さらにプレフィルターと呼ばれる吸気口は知らず知らずのうちにホコリやごみが溜まっています。週に一回程度、掃除機で吸い取っておきましょう

使うたびに簡単なお手入れをしておき、クエン酸を使ってしっかり掃除するのは月に一回程度がおすすめです。

5.加湿器をシーズンオフに片づける前には

加湿器を片付けるときには
日々のお手入れやクエン酸掃除もとても大切ですが、見逃しがちなのがシーズンオフの保管方法です。ここを怠ると、保管している間にカビがはえてしまったりして結果的に長く使うことができなくなってしまいます。

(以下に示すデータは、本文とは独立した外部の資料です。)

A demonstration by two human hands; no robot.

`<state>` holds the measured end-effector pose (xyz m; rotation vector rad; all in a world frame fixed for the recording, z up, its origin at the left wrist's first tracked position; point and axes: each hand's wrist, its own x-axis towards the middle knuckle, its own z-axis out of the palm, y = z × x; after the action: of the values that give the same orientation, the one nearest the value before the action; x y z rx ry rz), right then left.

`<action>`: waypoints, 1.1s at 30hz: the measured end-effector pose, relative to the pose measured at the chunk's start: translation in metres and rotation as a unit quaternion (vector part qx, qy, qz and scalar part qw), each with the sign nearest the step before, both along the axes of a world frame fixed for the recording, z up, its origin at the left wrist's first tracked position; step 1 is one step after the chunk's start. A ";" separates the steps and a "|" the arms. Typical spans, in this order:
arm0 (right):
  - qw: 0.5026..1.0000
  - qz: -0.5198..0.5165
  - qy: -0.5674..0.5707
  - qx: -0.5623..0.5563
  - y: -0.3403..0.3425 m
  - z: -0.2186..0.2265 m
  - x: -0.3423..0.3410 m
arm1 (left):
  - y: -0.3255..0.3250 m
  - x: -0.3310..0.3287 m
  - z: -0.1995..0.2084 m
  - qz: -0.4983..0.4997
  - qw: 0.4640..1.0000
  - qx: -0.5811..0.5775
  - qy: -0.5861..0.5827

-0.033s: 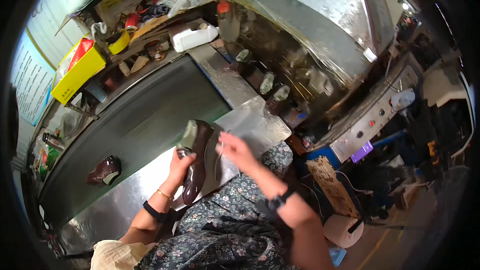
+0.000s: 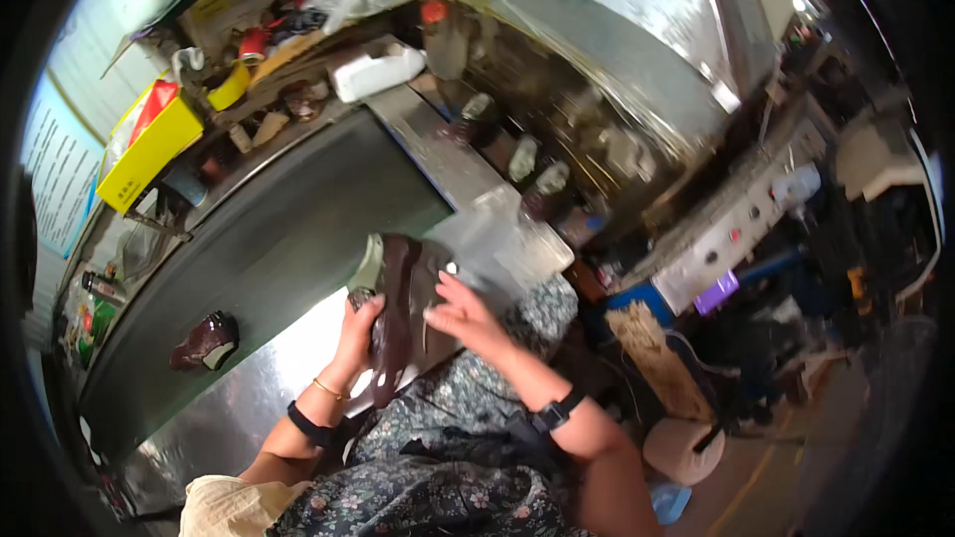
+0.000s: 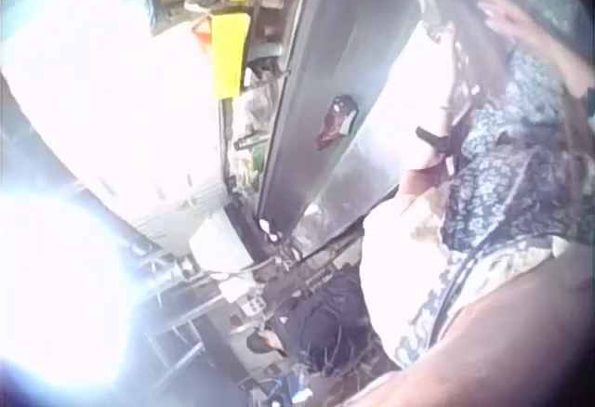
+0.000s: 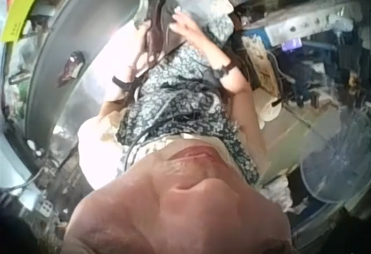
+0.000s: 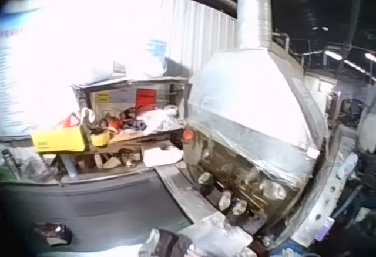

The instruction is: Processing shoe components by picking them from a conveyor and using a specialized machine.

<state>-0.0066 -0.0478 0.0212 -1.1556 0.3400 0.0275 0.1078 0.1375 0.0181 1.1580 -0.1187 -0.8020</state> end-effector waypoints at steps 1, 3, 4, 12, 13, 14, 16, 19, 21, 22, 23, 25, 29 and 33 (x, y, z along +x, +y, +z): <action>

なによりも大事なのが、完全に乾かしてから片づけること。各パーツをクエン酸掃除でしっかり洗った後に、水気を拭き取り、しばらく組み立てずに置いておきましょう。フィルターは陰干しでしっかり乾かします。シーズンが終わったタイミングで、加湿器の内側・外側も薄めた中性洗剤で拭いて、きれいにしてから保管すると良いでしょう。

湿気が少ないところを保管場所に選ぶのもコツ。クローゼットや押し入れ用に売られている湿気取りを一緒に保管しておくなどの工夫も効果的です。

まとめ

加湿器はどのタイプでもお手入れが必要です。汚れが原因で湿度があがらなくなってしまったり、嫌な臭いがしてしまったりでは、せっかくの加湿器も台無し。
少し億劫に感じる加湿器の掃除ですが、コツをつかんで慣れてしまえば気楽に取り掛かることができるようになるますよ。こまめにお掃除をして、家庭の加湿器も清潔に保ってください。